Ma anche là dove la liberalizzazione della scuola non ha preso il sopravvento, là cioè dove le politiche pubbliche svolgono ancora un ruolo preminente nella ricerca e nell’istruzione, le stesse si fanno promotrici di uno spirito imprenditoriale, del “modello impresa” visto come il soggetto e il luogo principale della promozione, organizzazione, produzione, valorizzazione e diffusione della “conoscenza che conta”. Come si è detto in precedenza le modifiche che si stanno apportando ai sistemi educativi non sono frutto di scelte personali di alcuni ministri o del caso, ma sono inseriti in un piano generale di adeguamento della scuola alle nuove esigenze dell’economia capitalista e si realizzano sia sul piano dei contenuti didattici (ad esempio attraverso l’affermazione di un funzionalismo pedagogico di matrice anglosassone, e la svalutazione, di contro, dell’interpretazione storica e dell'oralità dialogica, che evidentemente rispondono in maniera non sufficiente all’esigenza di profitto economico che sta alla base di queste scelte) che su quello dei metodi, per cui la sfera educativa tende a trasformare l”istituzione scuola” in un “luogo” o peggio in”servizio”dove si impara una cultura di competizione «ognuno per sé… riesci meglio degli altri e al posto loro», piuttosto che una cultura di vita, di cooperazione «vivere insieme agli altri, nell’interesse generale».

Ma soprattutto le attuali condizioni dei sistemi educativi globalizzati appaiono la puntuale messa in pratica delle ciniche affermazioni presenti in un documento pubblicato nel 1996 per i servizi di studio dell’OECD da parte di Christian Morrison“...Se si diminuiscono le spese per il funzionamento di scuola e università, bisogna fare in modo che non si diminuisca la qualità del servizio, ancora a rischio che la qualità si abbassi. Si possono ridurre, per esempio, i finanziamenti per il funzionamento della scuola o delle università, ma sarebbe pericoloso ridurre il numero di immatricolazioni. Le famiglie reagirebbero violentemente se non si permettesse ai loro figli di immatricolarsi, ma non faranno fronte ad un abbassamento graduale della qualità dell’insegnamento e la scuola può progressivamente e puntualmente ottenere un contributo economico dalle famiglie o eliminare alcune attività. Questo si fa prima in una scuola e poi in un'altra, ma non in quella accanto, in modo da evitare il malcontento generalizzato della popolazione”. Ora, basta sostituire il funzionario dell’organizzazione con ciascun ministro dell’istruzione dei paesi occidentali e …il gioco è fatto.
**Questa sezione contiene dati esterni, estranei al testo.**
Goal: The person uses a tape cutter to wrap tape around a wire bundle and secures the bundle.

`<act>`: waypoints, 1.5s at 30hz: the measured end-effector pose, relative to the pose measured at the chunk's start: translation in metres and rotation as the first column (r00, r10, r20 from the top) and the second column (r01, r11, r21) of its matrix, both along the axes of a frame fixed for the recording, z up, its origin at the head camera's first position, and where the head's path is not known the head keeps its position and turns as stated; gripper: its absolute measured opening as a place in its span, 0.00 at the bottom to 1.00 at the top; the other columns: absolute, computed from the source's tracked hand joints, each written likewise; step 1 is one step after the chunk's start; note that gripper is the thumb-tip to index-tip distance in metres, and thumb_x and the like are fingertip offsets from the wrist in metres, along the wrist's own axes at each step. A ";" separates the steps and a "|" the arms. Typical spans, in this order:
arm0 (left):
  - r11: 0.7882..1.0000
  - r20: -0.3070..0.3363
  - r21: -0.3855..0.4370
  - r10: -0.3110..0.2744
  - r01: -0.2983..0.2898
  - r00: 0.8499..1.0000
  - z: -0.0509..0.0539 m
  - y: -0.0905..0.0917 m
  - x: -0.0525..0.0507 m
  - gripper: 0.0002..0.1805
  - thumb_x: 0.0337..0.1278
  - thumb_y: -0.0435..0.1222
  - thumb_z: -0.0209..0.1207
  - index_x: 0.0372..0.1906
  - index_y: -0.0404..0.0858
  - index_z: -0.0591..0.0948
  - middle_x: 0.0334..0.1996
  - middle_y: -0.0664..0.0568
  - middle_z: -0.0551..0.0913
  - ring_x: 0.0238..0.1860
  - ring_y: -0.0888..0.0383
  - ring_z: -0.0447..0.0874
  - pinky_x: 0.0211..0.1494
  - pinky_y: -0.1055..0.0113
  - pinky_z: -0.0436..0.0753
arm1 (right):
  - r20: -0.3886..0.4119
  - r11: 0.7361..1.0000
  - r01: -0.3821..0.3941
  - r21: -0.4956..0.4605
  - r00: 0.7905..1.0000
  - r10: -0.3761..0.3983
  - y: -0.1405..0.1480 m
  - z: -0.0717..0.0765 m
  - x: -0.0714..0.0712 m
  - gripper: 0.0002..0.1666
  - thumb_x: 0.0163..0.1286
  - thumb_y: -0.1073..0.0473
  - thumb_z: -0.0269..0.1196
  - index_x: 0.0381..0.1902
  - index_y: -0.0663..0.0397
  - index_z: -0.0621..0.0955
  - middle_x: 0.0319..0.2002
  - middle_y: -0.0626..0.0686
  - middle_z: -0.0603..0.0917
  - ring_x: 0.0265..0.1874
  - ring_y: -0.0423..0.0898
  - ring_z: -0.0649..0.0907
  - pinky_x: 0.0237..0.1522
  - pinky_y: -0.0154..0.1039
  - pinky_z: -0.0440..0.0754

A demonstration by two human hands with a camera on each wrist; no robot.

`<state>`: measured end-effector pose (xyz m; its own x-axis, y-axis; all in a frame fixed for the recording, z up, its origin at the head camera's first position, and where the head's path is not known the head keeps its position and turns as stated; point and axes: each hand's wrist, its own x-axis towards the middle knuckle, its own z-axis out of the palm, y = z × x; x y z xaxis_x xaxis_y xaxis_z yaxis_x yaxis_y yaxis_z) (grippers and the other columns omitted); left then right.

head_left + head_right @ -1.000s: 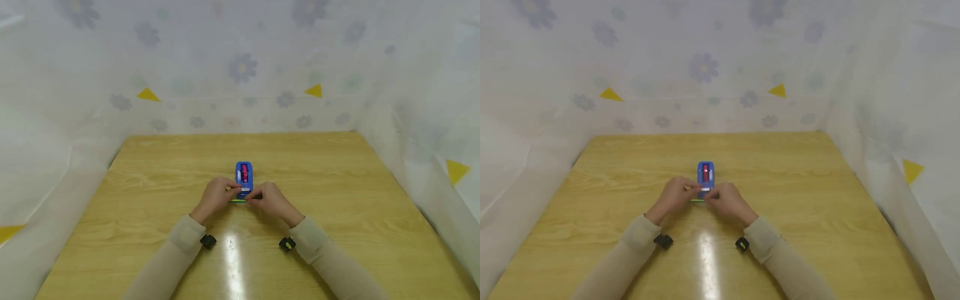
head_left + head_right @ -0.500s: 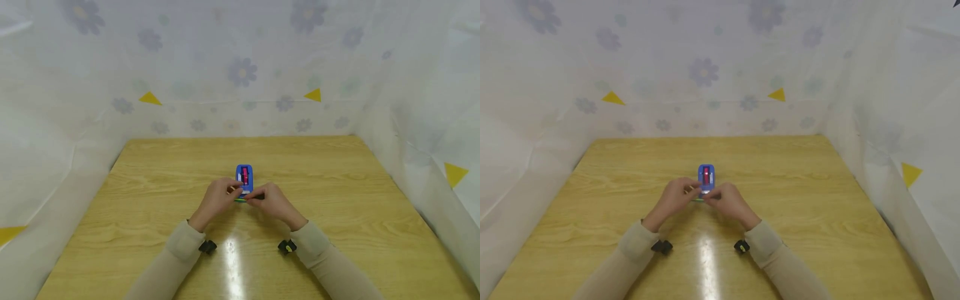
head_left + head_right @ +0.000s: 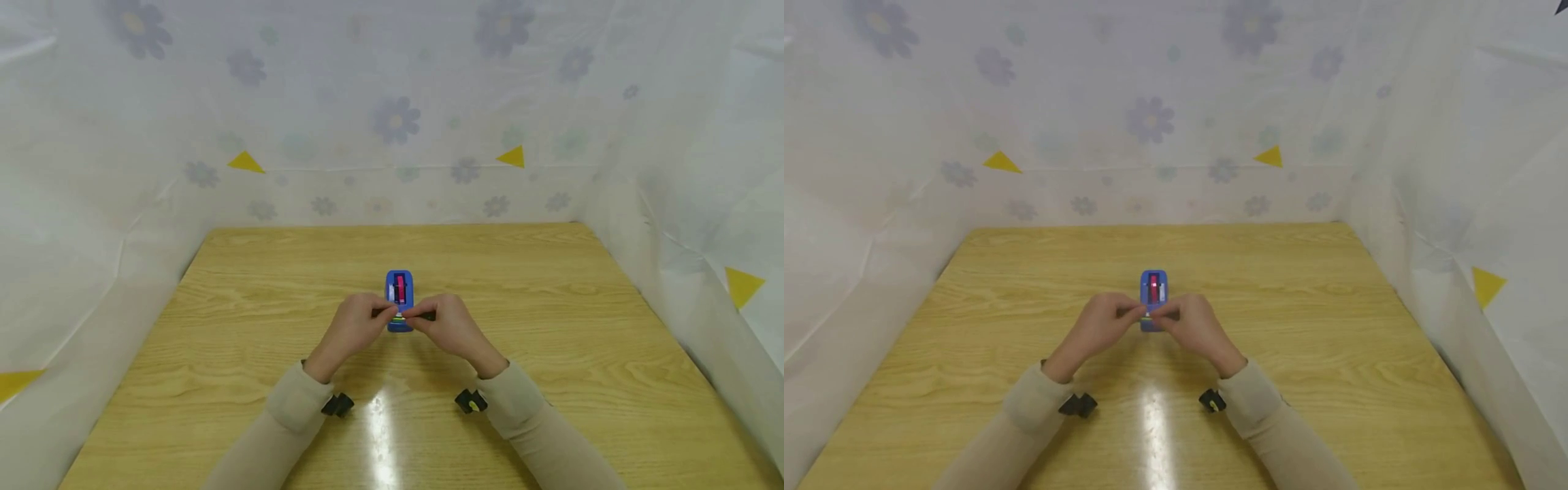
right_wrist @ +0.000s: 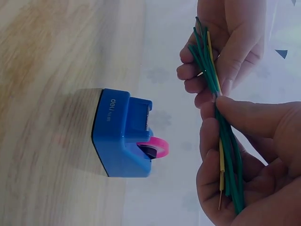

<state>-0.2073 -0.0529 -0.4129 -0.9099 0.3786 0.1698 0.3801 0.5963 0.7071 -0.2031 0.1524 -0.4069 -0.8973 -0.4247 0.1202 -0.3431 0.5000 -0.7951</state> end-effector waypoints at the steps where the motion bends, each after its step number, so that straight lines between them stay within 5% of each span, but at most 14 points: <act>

In questo contesto, quello che Massimo Bontempelli definisce “totalitarismo neoliberista”, assume ancora più valore la proposta, che faticosamente, ma con molta costanza, conduce l’UNIcobas, insieme ad altre organizzazioni sindacali europee e a singoli insegnanti di diversi paesi dell’Unione Europea, di costituire la FESAL (Federazione europea del sindacalismo alternativo della scuola). Un progetto, avviato per difendere la civiltà educativa, la professionalità docente, l’idea di cultura disinteressata ed il libero accesso di tutti alle conoscenze portatrici della comprensione del mondo, inserito in un più ampio fronte sociale e culturale, capace di opporsi all'attuale sistema di vita, dominato da un'economia interamente mercantile, tecnica ed autoreferenziale.